Collected data entries
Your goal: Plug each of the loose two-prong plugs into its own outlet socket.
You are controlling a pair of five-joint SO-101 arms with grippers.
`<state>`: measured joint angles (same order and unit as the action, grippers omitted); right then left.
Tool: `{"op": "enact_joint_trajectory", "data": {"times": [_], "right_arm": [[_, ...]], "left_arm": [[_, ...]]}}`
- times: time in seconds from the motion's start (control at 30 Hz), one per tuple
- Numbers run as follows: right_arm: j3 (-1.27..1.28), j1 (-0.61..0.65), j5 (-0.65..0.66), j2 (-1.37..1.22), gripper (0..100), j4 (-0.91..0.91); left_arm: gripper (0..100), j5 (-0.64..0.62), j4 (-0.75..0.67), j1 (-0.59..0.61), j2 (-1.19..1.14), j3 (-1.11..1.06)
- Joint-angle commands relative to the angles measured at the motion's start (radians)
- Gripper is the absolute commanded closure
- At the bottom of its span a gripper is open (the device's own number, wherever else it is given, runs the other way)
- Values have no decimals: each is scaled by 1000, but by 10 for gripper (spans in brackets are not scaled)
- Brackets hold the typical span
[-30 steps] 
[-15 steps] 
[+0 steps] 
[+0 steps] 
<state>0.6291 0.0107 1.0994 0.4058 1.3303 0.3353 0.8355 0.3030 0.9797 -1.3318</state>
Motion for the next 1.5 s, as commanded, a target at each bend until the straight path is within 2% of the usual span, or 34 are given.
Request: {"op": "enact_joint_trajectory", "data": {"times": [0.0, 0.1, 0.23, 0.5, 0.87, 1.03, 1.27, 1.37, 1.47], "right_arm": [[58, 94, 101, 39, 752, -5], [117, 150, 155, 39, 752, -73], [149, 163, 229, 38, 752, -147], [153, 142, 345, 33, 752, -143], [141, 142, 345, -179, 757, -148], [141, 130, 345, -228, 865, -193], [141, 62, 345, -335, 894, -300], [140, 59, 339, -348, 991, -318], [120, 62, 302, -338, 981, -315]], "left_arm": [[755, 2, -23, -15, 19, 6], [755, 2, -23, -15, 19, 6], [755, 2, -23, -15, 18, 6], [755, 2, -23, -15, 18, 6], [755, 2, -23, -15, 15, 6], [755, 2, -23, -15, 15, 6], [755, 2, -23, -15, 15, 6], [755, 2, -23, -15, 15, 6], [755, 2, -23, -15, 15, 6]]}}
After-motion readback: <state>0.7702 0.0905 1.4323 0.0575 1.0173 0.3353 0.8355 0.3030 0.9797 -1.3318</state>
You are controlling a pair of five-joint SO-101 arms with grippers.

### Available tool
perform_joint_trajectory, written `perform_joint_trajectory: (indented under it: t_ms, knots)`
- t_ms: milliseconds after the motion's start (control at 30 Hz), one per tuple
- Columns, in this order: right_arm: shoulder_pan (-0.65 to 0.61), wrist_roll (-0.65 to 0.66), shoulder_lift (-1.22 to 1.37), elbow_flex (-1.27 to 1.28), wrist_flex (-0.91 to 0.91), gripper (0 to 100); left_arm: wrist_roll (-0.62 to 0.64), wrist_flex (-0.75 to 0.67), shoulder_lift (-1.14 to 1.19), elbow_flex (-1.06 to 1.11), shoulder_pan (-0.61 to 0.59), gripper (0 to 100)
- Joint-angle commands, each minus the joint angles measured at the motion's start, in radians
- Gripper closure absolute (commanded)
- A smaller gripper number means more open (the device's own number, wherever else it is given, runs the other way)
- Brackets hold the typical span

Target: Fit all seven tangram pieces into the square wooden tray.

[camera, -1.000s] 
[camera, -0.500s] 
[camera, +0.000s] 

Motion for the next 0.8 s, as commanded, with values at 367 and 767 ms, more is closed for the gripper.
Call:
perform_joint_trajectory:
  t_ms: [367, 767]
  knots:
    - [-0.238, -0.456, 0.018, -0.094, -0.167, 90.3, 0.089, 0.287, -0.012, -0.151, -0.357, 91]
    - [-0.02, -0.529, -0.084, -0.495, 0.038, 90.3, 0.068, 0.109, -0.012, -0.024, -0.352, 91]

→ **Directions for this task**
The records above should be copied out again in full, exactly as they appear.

→ **Response for this exercise**
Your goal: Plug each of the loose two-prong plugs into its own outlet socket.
You are controlling a pair of five-joint SO-101 arms with grippers.
`<state>`: measured joint angles (same order and unit as the action, grippers omitted); right then left.
Tool: `{"op": "enact_joint_trajectory", "data": {"times": [_], "right_arm": [[_, ...]], "left_arm": [[_, ...]]}}`
- times: time in seconds from the motion's start (control at 30 Hz), one per tuple
- Numbers run as follows: right_arm: j3 (-1.27..1.28), j1 (-0.61..0.65), j5 (-0.65..0.66), j2 (-1.37..1.22), gripper (0..100), j4 (-0.91..0.91); left_arm: gripper (0..100), j5 (-0.64..0.62), j4 (-0.75..0.67), j1 (-0.59..0.61), j2 (-1.19..1.14), j3 (-1.11..1.06)
- Joint-angle commands relative to the angles measured at the motion's start (radians)
- Gripper is the absolute commanded closure
- At the bottom of its span a gripper is open (the device's own number, wherever else it is given, runs the other way)
- Values have no decimals: each is scaled by 1000, but by 10 for gripper (spans in brackets are not scaled)
- Brackets hold the typical span
[-30 steps] 
[-15 steps] 
[+0 steps] 
[+0 steps] 
<state>0.6291 0.0107 1.0994 0.4058 1.3303 0.3353 0.8355 0.3030 0.9797 -1.3318</state>
Motion for the next 1.5 s, as commanded, a target at each bend until the straight path is within 2% of the usual span, or 34 are given.
Request: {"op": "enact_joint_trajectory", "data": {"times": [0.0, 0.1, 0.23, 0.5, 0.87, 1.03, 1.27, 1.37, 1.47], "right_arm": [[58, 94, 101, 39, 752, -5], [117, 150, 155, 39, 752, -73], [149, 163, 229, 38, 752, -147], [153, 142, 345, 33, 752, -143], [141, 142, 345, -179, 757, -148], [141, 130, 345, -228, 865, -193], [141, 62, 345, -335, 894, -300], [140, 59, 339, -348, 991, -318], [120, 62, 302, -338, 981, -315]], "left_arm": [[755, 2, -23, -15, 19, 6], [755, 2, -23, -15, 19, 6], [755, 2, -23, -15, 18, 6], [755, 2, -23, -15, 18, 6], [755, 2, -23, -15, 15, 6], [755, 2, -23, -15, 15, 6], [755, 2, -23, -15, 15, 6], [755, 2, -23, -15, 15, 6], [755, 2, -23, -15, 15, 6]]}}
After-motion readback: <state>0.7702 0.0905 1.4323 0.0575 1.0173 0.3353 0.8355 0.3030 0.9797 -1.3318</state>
You are controlling a pair of five-joint SO-101 arms with grippers.

### Available tool
perform_joint_trajectory, written `perform_joint_trajectory: (indented under it: t_ms, knots)`
- t_ms: milliseconds after the motion's start (control at 30 Hz), one per tuple
- Columns, in this order: right_arm: shoulder_pan (-0.65 to 0.61), wrist_roll (-0.65 to 0.66), shoulder_lift (-1.22 to 1.37), elbow_flex (-1.27 to 1.28), wrist_flex (-0.91 to 0.91), gripper (0 to 100); left_arm: wrist_roll (-0.62 to 0.64), wrist_flex (-0.75 to 0.67), shoulder_lift (-1.14 to 1.19), elbow_flex (-1.06 to 1.11), shoulder_pan (-0.61 to 0.59), gripper (0 to 100)
- Joint-angle commands, each minus the joint angles measured at the motion's start, in radians
- Gripper closure absolute (commanded)
- A smaller gripper number means more open (the device's own number, wherever else it is given, runs the other way)
- Brackets hold the typical span

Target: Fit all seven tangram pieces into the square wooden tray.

[camera, -1.000s] 
[camera, -0.500s] 
[camera, +0.000s] 

Motion for the next 0.8 s, as commanded, with values at 367 and 767 ms, more is closed for the gripper.
Call:
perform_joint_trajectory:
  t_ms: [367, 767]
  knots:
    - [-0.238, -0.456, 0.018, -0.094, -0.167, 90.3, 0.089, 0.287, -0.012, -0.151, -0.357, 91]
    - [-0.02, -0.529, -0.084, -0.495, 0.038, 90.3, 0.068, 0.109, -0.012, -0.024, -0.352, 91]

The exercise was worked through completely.